Hard links explanation: each daily and weekly snapshot looks like a complete copy, but unchanged files share storage on disk between snapshots (they're hard links — different directory entries pointing at the same inode). So 7 daily + 4 weekly snapshots don't take 11× the base size — they take ~base size plus whatever changed between runs. A few new photos a day is tens of MB of churn, not hundreds of GB.

Snapshot dating: snapshot directories are named for the run's start time. A backup that crosses midnight is dated the day it started.

Why a full mirror tree, not just /data/files: before May 2026 the backup only covered /data/files and the /etc config bundle — Immich and the other self-hosted stacks were deliberately excluded because the old 500 GB drive didn't have room.

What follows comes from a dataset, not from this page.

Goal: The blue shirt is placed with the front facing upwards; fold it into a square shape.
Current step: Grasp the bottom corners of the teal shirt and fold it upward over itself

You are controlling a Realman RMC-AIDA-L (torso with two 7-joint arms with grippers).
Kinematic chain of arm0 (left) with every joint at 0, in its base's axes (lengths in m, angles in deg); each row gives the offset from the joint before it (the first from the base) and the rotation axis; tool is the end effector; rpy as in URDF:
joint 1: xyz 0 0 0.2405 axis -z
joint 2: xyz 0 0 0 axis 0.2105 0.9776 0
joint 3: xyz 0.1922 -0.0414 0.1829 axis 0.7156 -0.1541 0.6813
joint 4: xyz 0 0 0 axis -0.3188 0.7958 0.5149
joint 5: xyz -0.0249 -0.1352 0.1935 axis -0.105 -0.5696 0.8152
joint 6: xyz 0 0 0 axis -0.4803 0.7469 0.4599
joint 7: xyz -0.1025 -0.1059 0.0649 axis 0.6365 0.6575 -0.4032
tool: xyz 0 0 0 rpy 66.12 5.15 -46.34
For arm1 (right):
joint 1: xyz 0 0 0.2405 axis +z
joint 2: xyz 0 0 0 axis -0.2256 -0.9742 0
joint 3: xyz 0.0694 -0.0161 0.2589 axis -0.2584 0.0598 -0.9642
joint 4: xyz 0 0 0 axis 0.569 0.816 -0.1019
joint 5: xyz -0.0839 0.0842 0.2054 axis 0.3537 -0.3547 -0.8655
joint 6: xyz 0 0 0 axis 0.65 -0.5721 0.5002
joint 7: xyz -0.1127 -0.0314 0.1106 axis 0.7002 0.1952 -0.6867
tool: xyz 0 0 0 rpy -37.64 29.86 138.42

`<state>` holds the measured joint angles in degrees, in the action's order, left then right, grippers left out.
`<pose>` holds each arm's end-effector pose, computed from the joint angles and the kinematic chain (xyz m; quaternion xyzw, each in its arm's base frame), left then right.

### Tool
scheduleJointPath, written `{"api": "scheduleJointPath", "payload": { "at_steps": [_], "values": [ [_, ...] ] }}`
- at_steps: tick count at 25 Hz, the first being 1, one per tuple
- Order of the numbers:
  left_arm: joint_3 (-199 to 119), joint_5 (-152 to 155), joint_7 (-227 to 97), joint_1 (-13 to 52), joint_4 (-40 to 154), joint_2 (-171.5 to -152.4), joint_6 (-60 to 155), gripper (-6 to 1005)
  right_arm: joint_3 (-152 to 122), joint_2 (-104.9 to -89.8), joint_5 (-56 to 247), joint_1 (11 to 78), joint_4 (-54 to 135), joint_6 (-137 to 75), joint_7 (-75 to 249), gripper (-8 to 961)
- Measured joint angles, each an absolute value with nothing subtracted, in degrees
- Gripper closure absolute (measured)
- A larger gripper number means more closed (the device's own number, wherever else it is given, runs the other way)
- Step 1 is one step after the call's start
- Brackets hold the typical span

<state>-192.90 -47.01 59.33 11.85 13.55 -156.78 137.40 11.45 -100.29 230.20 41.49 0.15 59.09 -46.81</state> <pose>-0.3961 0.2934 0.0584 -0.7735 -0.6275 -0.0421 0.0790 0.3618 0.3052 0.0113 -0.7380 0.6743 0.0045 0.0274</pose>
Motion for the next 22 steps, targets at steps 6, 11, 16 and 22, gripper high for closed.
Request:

The new 1 TB drive fits everything, so the scope expanded to cover the whole homelab (with the documented exclusions for bulk-regenerable data and live databases).


The backup drive

  • Device: Samsung 990 PRO 1TB NVMe SSD in an ASMedia ASM2462 USB enclosure (presents over USB 3.2 Gen 2)
  • Filesystem: ext4 with label backup; reserved-blocks set to 0 (tune2fs -m 0) to reclaim ~46 GB of the ext4 root-reserved space — this drive only ever holds backups, so the safety margin reserved blocks normally provide isn't needed
  • Mount point: /mnt/backup
  • UUID: 8795cb2e-fe34-4543-b93b-dd45b642846f
  • Usable space: ~916 GB
  • /etc/fstab entry:
    UUID=8795cb2e-fe34-4543-b93b-dd45b642846f  /mnt/backup  ext4  defaults,nofail  0  2
    
    nofail so the box still boots if the USB drive is disconnected.
  • smartd reference: the by-id path /dev/disk/by-id/usb-ASMT_2462_NVME_2504178506CB-0:0 — stable across USB re-enumeration, unlike /dev/sdX. See 06-drive-monitoring.md.

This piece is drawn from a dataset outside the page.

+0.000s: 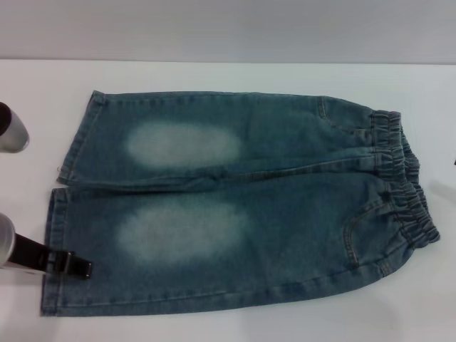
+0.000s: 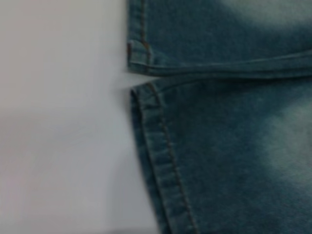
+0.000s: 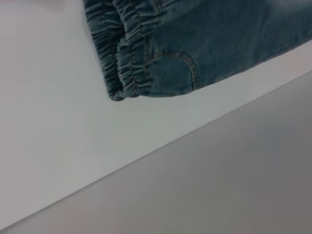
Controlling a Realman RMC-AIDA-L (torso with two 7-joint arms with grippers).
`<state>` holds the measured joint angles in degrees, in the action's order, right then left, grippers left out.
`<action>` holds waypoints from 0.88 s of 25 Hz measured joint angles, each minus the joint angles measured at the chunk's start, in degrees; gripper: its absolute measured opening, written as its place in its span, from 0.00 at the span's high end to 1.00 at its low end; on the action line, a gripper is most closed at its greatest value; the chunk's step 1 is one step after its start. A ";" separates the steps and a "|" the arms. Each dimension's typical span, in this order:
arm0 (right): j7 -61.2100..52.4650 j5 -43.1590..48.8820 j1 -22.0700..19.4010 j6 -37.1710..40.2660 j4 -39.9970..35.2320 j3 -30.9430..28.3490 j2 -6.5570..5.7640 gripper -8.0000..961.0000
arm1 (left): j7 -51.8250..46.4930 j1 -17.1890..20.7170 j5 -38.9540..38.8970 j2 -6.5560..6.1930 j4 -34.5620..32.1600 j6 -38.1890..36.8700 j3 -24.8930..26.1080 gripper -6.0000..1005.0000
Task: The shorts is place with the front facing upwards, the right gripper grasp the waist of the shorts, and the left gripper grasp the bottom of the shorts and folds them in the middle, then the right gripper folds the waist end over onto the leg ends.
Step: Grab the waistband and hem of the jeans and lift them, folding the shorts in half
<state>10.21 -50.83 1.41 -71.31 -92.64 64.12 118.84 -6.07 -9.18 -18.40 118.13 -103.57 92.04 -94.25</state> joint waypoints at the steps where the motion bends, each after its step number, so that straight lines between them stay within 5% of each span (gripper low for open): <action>1: 0.12 -0.02 0.10 0.02 0.06 0.13 0.00 0.15 | -0.42 -0.04 -0.18 0.00 -0.08 0.13 -0.31 0.19; 22: 1.74 -0.05 0.69 -1.28 0.72 0.05 -0.17 0.15 | -5.17 -0.29 0.48 0.03 0.58 3.26 -4.70 0.20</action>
<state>11.95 -50.88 2.11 -72.59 -91.93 64.18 118.67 -11.24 -9.47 -17.92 118.16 -102.98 95.29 -98.96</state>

The 990 PRO is a refurbished ("good"-grade) marketplace purchase. It was verified genuine before being deployed: Samsung PCI vendor ID 0x144d, IEEE OUI 0x002538, model string "Samsung SSD 990 PRO 1TB", firmware 7B2QJXD7, SMART overall-health PASSED, 0% used, 100% available spare, ~12 power-on hours, 0 errors. A quick benchmark hit ~1056 MB/s read / ~1009 MB/s write — that's the USB 3.2 Gen 2 link saturating, not the drive's ceiling (in a PCIe 4.0 slot it does ~7.4 GB/s). USB is the bottleneck here, which is fine for a backup target.

Why the old T5 was retired (and where it went)

The previous backup drive — a Samsung Portable SSD T5 (500 GB, USB, ext4 label backup, UUID 0d44a454-471d-443d-af6c-3e5f422cfa38) — couldn't hold the full backup once Immich's ~520 GB library was in scope. It was reformatted (ext4, label backup-offsite, UUID 2c8e8e38-f129-4823-a1db-1529d3296b44, reserved-blocks 0) and demoted to the off-site rotation drive — see the off-site backup section below.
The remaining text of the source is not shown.